### Goal of the exercise
This exercise calls for the listing to be set down exactly.

[[ Recorded information open ]]

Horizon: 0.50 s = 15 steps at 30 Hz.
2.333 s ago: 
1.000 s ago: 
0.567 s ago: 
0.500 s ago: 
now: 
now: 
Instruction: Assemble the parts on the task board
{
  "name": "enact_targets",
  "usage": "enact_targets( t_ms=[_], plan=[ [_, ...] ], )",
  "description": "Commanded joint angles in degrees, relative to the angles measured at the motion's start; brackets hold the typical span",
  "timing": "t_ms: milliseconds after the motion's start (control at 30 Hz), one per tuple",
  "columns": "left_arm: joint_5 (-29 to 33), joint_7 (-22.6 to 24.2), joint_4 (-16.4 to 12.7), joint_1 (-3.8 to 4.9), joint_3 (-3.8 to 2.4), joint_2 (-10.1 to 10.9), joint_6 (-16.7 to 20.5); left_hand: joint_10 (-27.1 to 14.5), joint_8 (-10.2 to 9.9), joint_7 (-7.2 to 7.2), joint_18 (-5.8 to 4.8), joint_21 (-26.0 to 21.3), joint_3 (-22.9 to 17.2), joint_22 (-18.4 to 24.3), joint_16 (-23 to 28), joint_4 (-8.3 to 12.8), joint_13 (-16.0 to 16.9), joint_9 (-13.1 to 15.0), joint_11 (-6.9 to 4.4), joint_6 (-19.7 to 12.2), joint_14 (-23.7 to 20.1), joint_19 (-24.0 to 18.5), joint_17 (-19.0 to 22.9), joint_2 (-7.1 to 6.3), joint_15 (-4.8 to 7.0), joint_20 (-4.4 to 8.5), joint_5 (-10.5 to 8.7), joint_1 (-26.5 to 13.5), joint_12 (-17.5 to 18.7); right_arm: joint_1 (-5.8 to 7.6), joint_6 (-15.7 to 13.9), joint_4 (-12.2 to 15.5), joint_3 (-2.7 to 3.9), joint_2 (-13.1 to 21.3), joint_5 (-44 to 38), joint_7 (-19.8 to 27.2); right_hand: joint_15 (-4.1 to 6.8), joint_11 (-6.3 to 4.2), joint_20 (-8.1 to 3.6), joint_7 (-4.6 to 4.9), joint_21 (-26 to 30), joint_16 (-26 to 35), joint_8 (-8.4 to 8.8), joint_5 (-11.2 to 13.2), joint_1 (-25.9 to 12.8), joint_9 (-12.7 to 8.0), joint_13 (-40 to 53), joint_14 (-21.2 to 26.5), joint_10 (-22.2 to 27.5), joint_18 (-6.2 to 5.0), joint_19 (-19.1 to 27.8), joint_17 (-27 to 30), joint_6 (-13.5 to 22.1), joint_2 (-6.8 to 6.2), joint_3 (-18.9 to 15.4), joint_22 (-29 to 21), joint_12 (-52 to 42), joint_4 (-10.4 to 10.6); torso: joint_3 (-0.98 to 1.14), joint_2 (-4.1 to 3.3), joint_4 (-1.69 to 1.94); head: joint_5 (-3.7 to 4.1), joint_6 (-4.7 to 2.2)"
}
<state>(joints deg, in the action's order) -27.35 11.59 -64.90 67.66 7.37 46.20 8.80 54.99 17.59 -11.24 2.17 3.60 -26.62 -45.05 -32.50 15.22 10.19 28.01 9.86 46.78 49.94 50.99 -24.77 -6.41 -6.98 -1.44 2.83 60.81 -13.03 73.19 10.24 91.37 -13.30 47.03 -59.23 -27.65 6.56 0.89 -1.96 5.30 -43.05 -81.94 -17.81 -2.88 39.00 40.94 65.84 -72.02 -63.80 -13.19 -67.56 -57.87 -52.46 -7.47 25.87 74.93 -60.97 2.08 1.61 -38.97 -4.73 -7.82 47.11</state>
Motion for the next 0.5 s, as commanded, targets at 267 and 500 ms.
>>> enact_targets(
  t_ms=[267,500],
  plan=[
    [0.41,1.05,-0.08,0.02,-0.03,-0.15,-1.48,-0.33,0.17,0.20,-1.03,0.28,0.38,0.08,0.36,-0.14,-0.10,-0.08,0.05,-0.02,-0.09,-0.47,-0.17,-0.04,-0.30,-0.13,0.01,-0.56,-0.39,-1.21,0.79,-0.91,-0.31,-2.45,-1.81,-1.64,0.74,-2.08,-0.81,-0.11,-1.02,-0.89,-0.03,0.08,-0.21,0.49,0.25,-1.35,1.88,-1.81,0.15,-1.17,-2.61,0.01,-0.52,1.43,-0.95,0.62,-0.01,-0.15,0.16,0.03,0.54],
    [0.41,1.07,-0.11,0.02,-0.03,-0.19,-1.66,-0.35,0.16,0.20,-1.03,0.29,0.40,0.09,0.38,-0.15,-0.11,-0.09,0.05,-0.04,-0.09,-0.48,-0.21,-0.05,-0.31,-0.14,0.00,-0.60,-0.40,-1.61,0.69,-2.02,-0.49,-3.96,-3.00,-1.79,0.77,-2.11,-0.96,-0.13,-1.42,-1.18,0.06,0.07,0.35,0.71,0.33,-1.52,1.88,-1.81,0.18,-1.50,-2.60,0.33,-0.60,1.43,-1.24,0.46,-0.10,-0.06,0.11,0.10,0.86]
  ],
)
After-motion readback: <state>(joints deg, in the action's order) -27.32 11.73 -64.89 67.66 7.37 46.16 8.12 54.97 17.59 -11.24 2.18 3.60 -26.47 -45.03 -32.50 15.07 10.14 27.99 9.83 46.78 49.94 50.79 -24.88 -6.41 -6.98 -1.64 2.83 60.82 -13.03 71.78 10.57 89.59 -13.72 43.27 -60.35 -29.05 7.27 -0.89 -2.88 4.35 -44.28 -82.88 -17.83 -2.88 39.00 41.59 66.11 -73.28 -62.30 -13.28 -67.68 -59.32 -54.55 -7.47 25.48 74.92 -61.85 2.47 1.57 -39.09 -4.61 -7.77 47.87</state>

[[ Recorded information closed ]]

### Result for this task
Horizon: 0.50 s = 15 steps at 30 Hz.
2.333 s ago: 
1.000 s ago: 
0.567 s ago: 
0.500 s ago: 
now: 
now: 
Instruction: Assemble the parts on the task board
{
  "name": "enact_targets",
  "usage": "enact_targets( t_ms=[_], plan=[ [_, ...] ], )",
  "description": "Commanded joint angles in degrees, relative to the angles measured at the motion's start; brackets hold the typical span",
  "timing": "t_ms: milliseconds after the motion's start (control at 30 Hz), one per tuple",
  "columns": "left_arm: joint_5 (-29 to 33), joint_7 (-22.6 to 24.2), joint_4 (-16.4 to 12.7), joint_1 (-3.8 to 4.9), joint_3 (-3.8 to 2.4), joint_2 (-10.1 to 10.9), joint_6 (-16.7 to 20.5); left_hand: joint_10 (-27.1 to 14.5), joint_8 (-10.2 to 9.9), joint_7 (-7.2 to 7.2), joint_18 (-5.8 to 4.8), joint_21 (-26.0 to 21.3), joint_3 (-22.9 to 17.2), joint_22 (-18.4 to 24.3), joint_16 (-23 to 28), joint_4 (-8.3 to 12.8), joint_13 (-16.0 to 16.9), joint_9 (-13.1 to 15.0), joint_11 (-6.9 to 4.4), joint_6 (-19.7 to 12.2), joint_14 (-23.7 to 20.1), joint_19 (-24.0 to 18.5), joint_17 (-19.0 to 22.9), joint_2 (-7.1 to 6.3), joint_15 (-4.8 to 7.0), joint_20 (-4.4 to 8.5), joint_5 (-10.5 to 8.7), joint_1 (-26.5 to 13.5), joint_12 (-17.5 to 18.7); right_arm: joint_1 (-5.8 to 7.6), joint_6 (-15.7 to 13.9), joint_4 (-12.2 to 15.5), joint_3 (-2.7 to 3.9), joint_2 (-13.1 to 21.3), joint_5 (-44 to 38), joint_7 (-19.8 to 27.2); right_hand: joint_15 (-4.1 to 6.8), joint_11 (-6.3 to 4.2), joint_20 (-8.1 to 3.6), joint_7 (-4.6 to 4.9), joint_21 (-26 to 30), joint_16 (-26 to 35), joint_8 (-8.4 to 8.8), joint_5 (-11.2 to 13.2), joint_1 (-25.9 to 12.8), joint_9 (-12.7 to 8.0), joint_13 (-40 to 53), joint_14 (-21.2 to 26.5), joint_10 (-22.2 to 27.5), joint_18 (-6.2 to 5.0), joint_19 (-19.1 to 27.8), joint_17 (-27 to 30), joint_6 (-13.5 to 22.1), joint_2 (-6.8 to 6.2), joint_3 (-18.9 to 15.4), joint_22 (-29 to 21), joint_12 (-52 to 42), joint_4 (-10.4 to 10.6); torso: joint_3 (-0.98 to 1.14), joint_2 (-4.1 to 3.3), joint_4 (-1.69 to 1.94); head: joint_5 (-3.7 to 4.1), joint_6 (-4.7 to 2.2)"
}
<state>(joints deg, in the action's order) -27.35 11.59 -64.90 67.66 7.37 46.20 8.80 54.99 17.59 -11.24 2.17 3.60 -26.62 -45.05 -32.50 15.22 10.19 28.01 9.86 46.78 49.94 50.99 -24.77 -6.41 -6.98 -1.44 2.83 60.81 -13.03 73.19 10.24 91.37 -13.30 47.03 -59.23 -27.65 6.56 0.89 -1.96 5.30 -43.05 -81.94 -17.81 -2.88 39.00 40.94 65.84 -72.02 -63.80 -13.19 -67.56 -57.87 -52.46 -7.47 25.87 74.93 -60.97 2.08 1.61 -38.97 -4.73 -7.82 47.11</state>
Motion for the next 0.5 s, as commanded, targets at 267 and 500 ms.
>>> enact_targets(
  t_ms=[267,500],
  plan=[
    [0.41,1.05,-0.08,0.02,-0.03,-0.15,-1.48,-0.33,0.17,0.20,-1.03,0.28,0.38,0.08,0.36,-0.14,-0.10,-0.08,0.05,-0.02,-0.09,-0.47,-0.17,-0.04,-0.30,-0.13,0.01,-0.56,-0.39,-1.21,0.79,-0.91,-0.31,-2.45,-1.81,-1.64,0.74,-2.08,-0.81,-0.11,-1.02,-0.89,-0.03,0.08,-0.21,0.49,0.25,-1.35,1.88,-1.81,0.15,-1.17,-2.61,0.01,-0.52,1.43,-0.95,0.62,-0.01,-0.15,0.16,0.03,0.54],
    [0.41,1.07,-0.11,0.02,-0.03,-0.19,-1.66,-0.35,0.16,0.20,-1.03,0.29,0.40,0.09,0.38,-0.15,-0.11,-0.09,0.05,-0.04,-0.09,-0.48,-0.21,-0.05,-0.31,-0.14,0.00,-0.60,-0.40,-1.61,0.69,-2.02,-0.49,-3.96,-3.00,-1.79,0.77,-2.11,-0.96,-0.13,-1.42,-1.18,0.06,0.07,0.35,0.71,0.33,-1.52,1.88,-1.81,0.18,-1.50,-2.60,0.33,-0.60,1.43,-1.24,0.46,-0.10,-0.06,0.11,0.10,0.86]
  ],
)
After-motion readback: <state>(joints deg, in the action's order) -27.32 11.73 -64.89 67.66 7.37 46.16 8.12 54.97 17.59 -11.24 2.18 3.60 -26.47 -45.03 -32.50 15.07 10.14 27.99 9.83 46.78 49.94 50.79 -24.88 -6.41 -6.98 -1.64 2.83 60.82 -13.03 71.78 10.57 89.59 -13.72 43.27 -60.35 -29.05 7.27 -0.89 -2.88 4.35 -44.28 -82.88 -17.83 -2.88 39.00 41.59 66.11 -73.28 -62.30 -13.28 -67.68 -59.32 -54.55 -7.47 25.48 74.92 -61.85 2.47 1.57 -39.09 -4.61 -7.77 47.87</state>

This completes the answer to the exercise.